**WORK INSTRUCTION:** Only a number is expected: how many lines in the entries that follow contain the word "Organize"?

**MATERIALS PROVIDED:**
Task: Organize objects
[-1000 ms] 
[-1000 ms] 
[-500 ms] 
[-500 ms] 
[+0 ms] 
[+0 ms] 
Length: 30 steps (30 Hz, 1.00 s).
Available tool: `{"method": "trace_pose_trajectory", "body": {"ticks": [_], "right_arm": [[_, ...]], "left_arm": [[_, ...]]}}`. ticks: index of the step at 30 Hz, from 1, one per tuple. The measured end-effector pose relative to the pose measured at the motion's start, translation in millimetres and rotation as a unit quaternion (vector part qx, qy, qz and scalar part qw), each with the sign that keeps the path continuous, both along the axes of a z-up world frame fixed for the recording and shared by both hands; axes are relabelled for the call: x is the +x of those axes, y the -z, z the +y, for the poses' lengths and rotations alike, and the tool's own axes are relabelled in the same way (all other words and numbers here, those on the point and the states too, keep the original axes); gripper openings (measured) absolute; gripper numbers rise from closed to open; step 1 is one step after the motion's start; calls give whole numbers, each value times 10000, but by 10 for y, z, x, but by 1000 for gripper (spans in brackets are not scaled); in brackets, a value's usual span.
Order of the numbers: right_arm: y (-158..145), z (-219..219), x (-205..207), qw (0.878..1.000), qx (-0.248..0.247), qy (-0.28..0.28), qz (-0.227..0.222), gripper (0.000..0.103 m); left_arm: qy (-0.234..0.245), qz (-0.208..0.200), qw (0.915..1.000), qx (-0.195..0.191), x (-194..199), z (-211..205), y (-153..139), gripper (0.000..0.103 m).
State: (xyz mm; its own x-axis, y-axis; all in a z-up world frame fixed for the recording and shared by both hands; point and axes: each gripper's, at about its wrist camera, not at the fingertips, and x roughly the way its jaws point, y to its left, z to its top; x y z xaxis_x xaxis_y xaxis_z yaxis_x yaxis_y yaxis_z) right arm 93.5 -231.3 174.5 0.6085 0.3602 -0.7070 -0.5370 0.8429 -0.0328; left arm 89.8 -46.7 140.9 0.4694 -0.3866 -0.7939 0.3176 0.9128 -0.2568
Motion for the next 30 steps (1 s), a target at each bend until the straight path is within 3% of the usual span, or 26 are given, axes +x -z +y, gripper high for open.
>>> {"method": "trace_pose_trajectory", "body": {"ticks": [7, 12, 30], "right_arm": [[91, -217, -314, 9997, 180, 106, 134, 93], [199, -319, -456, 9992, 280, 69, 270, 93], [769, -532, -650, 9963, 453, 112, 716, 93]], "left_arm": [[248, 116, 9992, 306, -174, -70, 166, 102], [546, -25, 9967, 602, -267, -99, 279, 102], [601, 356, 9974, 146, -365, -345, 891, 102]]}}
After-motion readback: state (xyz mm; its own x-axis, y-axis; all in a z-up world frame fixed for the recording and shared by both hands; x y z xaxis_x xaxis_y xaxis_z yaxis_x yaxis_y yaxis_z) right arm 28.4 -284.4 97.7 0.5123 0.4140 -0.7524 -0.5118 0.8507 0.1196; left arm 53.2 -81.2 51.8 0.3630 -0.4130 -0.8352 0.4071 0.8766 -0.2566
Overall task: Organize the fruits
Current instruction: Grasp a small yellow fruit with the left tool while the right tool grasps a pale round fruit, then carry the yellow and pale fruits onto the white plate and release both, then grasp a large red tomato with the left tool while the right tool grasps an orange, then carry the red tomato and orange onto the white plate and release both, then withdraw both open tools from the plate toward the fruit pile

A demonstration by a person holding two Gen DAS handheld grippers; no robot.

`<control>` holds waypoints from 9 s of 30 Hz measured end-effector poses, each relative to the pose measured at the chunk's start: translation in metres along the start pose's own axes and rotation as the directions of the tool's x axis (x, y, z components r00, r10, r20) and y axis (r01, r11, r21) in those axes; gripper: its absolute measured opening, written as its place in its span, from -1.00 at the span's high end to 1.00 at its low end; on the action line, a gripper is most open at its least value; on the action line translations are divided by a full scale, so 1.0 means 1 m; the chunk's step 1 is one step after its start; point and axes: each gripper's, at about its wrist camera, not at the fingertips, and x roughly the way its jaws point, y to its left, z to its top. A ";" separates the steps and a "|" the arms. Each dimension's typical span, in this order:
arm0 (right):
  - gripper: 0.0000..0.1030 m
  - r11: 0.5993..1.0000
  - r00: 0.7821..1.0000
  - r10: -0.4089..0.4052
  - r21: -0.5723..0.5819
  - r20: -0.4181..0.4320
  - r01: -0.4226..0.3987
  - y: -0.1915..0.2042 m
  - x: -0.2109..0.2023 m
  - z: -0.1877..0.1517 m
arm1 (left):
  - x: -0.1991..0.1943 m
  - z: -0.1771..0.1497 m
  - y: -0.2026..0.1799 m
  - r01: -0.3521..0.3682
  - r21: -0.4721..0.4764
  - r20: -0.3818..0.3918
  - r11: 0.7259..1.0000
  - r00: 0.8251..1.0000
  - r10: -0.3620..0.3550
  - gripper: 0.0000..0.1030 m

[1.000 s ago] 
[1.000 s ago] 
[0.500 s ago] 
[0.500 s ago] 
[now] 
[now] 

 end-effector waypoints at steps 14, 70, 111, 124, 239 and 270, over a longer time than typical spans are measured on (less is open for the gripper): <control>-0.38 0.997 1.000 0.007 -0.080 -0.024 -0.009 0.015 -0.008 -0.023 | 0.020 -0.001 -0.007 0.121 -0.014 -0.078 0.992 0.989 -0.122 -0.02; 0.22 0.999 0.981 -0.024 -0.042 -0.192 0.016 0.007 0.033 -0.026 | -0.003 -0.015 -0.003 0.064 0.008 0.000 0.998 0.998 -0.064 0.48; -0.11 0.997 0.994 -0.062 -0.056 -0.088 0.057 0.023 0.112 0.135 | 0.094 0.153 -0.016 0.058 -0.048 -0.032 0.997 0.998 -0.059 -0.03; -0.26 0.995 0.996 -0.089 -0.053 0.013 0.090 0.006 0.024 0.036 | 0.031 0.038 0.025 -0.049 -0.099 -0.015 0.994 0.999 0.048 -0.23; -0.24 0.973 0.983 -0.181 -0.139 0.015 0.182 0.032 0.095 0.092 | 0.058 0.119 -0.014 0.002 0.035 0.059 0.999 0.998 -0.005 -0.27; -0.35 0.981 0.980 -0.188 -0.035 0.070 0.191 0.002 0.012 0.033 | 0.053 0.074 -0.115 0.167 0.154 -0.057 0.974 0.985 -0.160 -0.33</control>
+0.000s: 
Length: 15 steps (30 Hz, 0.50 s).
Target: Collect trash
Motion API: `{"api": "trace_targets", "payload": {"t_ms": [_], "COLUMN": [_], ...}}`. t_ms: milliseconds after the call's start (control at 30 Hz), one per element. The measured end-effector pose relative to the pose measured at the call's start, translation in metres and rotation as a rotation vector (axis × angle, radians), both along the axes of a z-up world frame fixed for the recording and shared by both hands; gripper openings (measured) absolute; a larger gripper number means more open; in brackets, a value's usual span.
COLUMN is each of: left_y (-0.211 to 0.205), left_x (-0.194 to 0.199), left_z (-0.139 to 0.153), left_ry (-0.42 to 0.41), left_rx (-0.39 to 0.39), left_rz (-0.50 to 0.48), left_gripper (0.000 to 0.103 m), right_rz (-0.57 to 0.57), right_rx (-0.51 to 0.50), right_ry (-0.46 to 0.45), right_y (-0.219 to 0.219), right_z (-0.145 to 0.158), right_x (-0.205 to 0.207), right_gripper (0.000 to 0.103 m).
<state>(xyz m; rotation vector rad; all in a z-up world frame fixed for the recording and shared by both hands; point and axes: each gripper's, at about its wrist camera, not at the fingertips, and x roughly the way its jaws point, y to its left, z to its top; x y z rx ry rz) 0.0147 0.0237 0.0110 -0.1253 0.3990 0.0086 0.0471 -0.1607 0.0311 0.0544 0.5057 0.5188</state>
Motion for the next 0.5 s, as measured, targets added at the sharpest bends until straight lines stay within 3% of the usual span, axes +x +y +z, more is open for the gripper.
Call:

**TASK ANSWER:** 2